Surpreendentemente, 007 permaneceu bem utilizado ao longo dos anos, apesar de sua importância na construção. Ao longo de sua posse pelos três proprietários seguintes, 007 acumulou 27.806 milhas, o que é uma quantidade impressionante de quilometragem para um carro como o F1. A maioria dessas milhas foram percorridas pelas mãos do conhecido colecionador Simon Kidston, de cujos cuidados o carro está atualmente sendo vendido.
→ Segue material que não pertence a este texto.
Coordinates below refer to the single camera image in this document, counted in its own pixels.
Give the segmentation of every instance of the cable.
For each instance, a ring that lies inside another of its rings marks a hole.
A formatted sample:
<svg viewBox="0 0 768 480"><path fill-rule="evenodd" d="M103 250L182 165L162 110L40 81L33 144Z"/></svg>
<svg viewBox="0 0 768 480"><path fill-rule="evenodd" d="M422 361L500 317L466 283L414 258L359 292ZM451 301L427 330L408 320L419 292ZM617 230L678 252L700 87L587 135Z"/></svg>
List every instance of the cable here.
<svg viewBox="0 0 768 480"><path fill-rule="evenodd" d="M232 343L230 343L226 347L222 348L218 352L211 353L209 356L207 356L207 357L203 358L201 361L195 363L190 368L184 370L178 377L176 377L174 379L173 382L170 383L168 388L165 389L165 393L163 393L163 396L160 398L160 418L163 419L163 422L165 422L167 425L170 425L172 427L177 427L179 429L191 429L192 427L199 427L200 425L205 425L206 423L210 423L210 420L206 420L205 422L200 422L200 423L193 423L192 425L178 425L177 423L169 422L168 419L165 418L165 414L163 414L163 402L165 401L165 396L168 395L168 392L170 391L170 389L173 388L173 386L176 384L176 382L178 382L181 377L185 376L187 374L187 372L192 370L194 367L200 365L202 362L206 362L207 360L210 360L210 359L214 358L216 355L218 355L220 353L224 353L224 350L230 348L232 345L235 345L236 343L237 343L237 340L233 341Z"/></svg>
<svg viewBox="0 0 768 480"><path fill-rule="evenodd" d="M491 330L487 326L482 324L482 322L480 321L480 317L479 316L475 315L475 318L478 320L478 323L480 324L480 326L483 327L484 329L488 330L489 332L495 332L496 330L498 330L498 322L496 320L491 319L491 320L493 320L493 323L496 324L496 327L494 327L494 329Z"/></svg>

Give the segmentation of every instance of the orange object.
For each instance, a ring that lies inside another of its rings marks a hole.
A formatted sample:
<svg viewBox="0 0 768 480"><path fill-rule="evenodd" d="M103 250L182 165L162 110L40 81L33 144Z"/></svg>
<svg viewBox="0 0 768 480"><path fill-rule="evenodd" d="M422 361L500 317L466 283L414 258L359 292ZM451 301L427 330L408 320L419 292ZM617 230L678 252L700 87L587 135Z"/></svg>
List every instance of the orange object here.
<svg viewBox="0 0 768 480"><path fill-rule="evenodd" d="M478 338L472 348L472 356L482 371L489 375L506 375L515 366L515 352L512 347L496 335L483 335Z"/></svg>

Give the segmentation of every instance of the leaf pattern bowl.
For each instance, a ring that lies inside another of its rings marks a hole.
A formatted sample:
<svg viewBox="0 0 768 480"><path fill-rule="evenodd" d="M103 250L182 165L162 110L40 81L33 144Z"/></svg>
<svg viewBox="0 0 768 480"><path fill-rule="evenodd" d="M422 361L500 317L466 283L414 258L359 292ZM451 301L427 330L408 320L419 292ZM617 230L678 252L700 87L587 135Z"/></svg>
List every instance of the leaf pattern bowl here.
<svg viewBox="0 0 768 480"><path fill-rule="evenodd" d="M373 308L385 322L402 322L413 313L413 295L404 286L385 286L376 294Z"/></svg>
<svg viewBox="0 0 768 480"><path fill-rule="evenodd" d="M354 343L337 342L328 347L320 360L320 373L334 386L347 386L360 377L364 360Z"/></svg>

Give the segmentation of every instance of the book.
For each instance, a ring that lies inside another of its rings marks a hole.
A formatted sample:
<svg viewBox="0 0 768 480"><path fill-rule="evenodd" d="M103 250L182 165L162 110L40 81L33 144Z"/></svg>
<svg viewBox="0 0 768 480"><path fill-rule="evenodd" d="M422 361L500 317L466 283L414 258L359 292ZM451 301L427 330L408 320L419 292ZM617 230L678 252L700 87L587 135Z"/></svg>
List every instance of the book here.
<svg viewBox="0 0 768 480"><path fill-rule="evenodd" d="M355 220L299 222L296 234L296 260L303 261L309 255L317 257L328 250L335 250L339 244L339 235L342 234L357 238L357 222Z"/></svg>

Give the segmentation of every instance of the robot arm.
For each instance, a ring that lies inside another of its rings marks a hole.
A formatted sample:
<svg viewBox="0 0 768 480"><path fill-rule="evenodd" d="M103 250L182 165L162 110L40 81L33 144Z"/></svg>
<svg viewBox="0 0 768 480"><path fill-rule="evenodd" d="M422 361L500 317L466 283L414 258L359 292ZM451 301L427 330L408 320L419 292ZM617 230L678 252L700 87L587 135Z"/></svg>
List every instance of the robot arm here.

Desde 1994, aproximadamente US$ 590.000 foram gastos na manutenção do carro através dos canais de fábrica da McLaren, incluindo um serviço recente de US$ 50.800 e um tanque de combustível de liga leve de reposição nas Operações Especiais da McLaren.

Kidston

Ele nunca sofreu um acidente, nunca foi equipado com o kit opcional High Downforce e mantém seu esquema de cores original, conjunto de bagagem numerado, caixa de ferramentas e ferramentas de titânio. É também um dos poucos carros de estrada da F1 a possuir um Certificado de Autenticidade emitido de fábrica. Para um número de chassis que causou tanto atrito antes mesmo de existir, a parte notável não é o drama. É que três décadas depois, 007 continua exatamente o que deveria ser: bem dirigido, meticulosamente documentadoe muito, muito original.